In the records below, begin at the line that has "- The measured" and stop after the line that has "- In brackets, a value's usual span"; quote those lines verbatim and nothing more.
-- DATA TO EXAMINE follows --
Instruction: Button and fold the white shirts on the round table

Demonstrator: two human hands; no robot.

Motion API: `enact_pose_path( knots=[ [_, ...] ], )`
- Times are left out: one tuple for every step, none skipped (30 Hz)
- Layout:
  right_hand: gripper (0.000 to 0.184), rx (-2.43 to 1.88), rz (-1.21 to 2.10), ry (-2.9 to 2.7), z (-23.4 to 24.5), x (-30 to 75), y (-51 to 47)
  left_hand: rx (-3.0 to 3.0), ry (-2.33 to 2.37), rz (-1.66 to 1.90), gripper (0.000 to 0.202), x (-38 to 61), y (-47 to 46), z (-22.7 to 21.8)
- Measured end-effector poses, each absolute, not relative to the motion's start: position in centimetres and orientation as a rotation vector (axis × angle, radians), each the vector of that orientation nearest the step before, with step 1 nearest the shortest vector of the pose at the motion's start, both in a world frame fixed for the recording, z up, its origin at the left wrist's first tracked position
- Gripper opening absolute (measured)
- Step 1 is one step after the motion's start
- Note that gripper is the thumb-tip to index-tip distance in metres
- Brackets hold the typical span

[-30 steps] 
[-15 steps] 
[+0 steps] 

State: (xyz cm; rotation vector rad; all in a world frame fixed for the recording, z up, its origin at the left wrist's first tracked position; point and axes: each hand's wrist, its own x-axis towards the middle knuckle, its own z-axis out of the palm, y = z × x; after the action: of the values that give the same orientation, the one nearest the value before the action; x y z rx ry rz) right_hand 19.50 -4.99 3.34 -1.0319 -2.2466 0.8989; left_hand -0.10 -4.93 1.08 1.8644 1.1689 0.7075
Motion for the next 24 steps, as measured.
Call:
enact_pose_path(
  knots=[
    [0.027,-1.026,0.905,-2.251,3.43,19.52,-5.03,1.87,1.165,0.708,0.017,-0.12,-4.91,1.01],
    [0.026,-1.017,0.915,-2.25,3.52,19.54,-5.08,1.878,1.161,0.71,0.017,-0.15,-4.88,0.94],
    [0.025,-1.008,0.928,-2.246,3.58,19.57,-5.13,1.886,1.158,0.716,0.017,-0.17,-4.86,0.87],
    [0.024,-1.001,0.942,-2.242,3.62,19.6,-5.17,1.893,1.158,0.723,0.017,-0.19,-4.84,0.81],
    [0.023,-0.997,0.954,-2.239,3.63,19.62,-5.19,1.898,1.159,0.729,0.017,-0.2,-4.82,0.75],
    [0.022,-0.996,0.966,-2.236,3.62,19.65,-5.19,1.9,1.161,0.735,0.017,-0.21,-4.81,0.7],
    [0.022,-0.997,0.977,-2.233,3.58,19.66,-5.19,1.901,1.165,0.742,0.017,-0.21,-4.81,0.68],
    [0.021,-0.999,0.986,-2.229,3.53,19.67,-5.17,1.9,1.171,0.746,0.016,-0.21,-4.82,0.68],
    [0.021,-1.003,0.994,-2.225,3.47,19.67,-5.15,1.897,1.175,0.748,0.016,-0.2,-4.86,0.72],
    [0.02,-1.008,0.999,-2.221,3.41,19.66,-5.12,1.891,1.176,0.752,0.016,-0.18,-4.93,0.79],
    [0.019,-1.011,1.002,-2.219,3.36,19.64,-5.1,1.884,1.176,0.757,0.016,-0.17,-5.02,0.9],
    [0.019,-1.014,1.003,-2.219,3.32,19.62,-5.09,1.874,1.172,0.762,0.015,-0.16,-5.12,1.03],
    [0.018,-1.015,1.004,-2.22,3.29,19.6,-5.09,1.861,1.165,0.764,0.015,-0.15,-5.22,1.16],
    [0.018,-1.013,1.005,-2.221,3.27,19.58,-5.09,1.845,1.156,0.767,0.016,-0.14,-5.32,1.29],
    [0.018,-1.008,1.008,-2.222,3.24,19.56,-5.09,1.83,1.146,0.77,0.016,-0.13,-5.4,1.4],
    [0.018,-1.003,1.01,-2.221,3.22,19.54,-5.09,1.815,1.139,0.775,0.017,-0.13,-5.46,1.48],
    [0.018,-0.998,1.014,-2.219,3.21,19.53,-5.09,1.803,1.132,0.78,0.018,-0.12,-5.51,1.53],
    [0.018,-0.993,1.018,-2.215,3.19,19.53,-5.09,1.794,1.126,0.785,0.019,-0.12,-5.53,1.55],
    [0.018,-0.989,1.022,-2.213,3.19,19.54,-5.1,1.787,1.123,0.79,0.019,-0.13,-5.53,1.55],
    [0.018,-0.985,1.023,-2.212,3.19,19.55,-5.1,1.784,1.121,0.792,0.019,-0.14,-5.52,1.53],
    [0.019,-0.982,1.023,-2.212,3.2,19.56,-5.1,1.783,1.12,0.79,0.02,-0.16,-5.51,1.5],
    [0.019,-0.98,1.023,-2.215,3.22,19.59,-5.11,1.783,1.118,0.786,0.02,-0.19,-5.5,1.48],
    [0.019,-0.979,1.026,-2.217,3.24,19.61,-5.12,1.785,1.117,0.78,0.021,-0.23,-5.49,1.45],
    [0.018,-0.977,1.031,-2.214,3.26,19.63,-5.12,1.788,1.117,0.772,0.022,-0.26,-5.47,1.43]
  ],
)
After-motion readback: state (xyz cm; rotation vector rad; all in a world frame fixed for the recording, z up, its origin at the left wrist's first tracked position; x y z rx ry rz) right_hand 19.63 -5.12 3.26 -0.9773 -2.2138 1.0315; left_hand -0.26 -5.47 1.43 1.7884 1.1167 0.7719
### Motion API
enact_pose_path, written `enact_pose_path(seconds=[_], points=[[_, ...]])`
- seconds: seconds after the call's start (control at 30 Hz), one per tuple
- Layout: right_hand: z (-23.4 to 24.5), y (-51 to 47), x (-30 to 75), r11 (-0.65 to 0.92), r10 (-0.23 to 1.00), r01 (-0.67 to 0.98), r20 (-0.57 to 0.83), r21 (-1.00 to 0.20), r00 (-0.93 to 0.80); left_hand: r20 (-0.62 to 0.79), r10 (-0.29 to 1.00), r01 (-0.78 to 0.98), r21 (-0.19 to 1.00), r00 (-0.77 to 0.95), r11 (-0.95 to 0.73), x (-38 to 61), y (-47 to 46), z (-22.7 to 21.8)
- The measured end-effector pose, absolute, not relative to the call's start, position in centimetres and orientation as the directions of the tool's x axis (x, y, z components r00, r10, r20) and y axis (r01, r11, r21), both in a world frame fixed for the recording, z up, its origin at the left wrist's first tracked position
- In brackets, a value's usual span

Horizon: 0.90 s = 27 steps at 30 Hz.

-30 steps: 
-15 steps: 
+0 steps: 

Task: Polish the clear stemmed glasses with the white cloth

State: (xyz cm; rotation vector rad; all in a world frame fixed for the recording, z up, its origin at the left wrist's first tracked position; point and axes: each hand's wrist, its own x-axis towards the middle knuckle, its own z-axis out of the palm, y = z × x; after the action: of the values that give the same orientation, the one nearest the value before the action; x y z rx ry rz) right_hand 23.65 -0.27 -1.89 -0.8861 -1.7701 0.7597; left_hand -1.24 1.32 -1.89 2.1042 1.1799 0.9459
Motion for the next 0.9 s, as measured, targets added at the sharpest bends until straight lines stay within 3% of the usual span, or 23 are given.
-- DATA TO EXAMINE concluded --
* **EXERCISE OUTPUT**
- The measured end-effector pose, absolute, not relative to the call's start, position in centimetres and orientation as the directions of the tool's x axis (x, y, z components r00, r10, r20) and y axis (r01, r11, r21), both in a world frame fixed for the recording, z up, its origin at the left wrist's first tracked position
- In brackets, a value's usual span

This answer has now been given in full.